:: Brief ::
The records below should be copied in full, exactly as shown.

:: Data shown ::
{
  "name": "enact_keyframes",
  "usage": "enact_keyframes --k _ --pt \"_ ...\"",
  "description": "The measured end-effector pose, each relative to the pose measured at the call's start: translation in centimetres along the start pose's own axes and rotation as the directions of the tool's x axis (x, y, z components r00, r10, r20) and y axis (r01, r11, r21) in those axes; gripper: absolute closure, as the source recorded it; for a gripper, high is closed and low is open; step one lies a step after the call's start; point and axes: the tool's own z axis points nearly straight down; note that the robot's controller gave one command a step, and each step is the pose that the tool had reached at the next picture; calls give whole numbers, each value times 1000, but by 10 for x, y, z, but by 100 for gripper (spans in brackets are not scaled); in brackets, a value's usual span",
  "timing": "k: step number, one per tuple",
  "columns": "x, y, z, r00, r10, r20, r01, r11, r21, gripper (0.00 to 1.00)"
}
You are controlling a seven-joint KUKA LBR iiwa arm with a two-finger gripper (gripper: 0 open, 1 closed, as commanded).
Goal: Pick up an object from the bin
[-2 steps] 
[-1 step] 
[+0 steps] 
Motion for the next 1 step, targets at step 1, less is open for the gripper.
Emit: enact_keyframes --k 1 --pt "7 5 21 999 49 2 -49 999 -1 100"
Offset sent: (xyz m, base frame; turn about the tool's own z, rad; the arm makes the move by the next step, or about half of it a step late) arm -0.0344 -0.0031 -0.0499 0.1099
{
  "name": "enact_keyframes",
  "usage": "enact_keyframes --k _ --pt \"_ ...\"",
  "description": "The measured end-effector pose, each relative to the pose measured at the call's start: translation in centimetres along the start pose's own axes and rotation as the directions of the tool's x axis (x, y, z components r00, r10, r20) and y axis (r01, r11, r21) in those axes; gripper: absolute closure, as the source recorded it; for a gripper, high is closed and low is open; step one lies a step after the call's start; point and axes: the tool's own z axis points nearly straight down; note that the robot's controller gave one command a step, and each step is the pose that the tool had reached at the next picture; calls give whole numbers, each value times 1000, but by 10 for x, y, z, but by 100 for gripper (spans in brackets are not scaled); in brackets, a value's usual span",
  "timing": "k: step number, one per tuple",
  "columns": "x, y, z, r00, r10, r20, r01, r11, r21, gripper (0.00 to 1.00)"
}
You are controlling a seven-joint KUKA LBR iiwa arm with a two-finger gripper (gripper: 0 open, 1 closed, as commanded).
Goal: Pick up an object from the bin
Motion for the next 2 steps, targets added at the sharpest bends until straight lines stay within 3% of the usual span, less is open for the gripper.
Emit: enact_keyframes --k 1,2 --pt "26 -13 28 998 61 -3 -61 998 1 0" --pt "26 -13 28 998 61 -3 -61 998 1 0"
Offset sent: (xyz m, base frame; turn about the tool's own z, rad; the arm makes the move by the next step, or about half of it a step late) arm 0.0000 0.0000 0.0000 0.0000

:: Exercise output ::
{
  "name": "enact_keyframes",
  "usage": "enact_keyframes --k _ --pt \"_ ...\"",
  "description": "The measured end-effector pose, each relative to the pose measured at the call's start: translation in centimetres along the start pose's own axes and rotation as the directions of the tool's x axis (x, y, z components r00, r10, r20) and y axis (r01, r11, r21) in those axes; gripper: absolute closure, as the source recorded it; for a gripper, high is closed and low is open; step one lies a step after the call's start; point and axes: the tool's own z axis points nearly straight down; note that the robot's controller gave one command a step, and each step is the pose that the tool had reached at the next picture; calls give whole numbers, each value times 1000, but by 10 for x, y, z, but by 100 for gripper (spans in brackets are not scaled); in brackets, a value's usual span",
  "timing": "k: step number, one per tuple",
  "columns": "x, y, z, r00, r10, r20, r01, r11, r21, gripper (0.00 to 1.00)"
}
You are controlling a seven-joint KUKA LBR iiwa arm with a two-finger gripper (gripper: 0 open, 1 closed, as commanded).
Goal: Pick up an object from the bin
[-2 steps] 
[-1 step] 
[+0 steps] 
Motion for the next 1 step, targets at step 1, less is open for the gripper.
Emit: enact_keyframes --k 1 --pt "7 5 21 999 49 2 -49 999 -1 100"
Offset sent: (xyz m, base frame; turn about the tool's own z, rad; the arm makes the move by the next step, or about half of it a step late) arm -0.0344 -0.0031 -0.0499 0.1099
{
  "name": "enact_keyframes",
  "usage": "enact_keyframes --k _ --pt \"_ ...\"",
  "description": "The measured end-effector pose, each relative to the pose measured at the call's start: translation in centimetres along the start pose's own axes and rotation as the directions of the tool's x axis (x, y, z components r00, r10, r20) and y axis (r01, r11, r21) in those axes; gripper: absolute closure, as the source recorded it; for a gripper, high is closed and low is open; step one lies a step after the call's start; point and axes: the tool's own z axis points nearly straight down; note that the robot's controller gave one command a step, and each step is the pose that the tool had reached at the next picture; calls give whole numbers, each value times 1000, but by 10 for x, y, z, but by 100 for gripper (spans in brackets are not scaled); in brackets, a value's usual span",
  "timing": "k: step number, one per tuple",
  "columns": "x, y, z, r00, r10, r20, r01, r11, r21, gripper (0.00 to 1.00)"
}
You are controlling a seven-joint KUKA LBR iiwa arm with a two-finger gripper (gripper: 0 open, 1 closed, as commanded).
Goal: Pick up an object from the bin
Motion for the next 2 steps, targets added at the sharpest bends until straight lines stay within 3% of the usual span, less is open for the gripper.
Emit: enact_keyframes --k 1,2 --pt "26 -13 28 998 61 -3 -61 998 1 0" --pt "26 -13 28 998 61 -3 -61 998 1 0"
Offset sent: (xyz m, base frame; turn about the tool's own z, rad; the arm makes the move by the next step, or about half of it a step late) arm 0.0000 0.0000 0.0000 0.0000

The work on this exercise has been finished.